Work required:
Find each line below that includes "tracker", then copy it.
"""
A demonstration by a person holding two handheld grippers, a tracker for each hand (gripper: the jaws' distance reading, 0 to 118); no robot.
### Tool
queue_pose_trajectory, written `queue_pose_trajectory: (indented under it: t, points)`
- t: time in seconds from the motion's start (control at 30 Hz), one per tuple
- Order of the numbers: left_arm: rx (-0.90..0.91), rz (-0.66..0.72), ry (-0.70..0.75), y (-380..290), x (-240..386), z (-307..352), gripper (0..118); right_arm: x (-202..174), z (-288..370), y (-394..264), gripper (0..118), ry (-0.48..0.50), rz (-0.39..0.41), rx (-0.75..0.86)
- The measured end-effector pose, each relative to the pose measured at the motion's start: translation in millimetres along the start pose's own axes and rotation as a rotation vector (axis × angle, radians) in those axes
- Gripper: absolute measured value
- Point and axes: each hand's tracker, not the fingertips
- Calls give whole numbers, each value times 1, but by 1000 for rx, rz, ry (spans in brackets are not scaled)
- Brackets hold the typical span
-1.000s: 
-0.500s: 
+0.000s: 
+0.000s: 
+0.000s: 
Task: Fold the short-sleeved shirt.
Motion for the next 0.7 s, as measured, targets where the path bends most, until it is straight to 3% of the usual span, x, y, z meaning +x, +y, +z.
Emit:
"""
Result:
A demonstration by a person holding two handheld grippers, a tracker for each hand (gripper: the jaws' distance reading, 0 to 118); no robot.
- Point and axes: each hand's tracker, not the fingertips

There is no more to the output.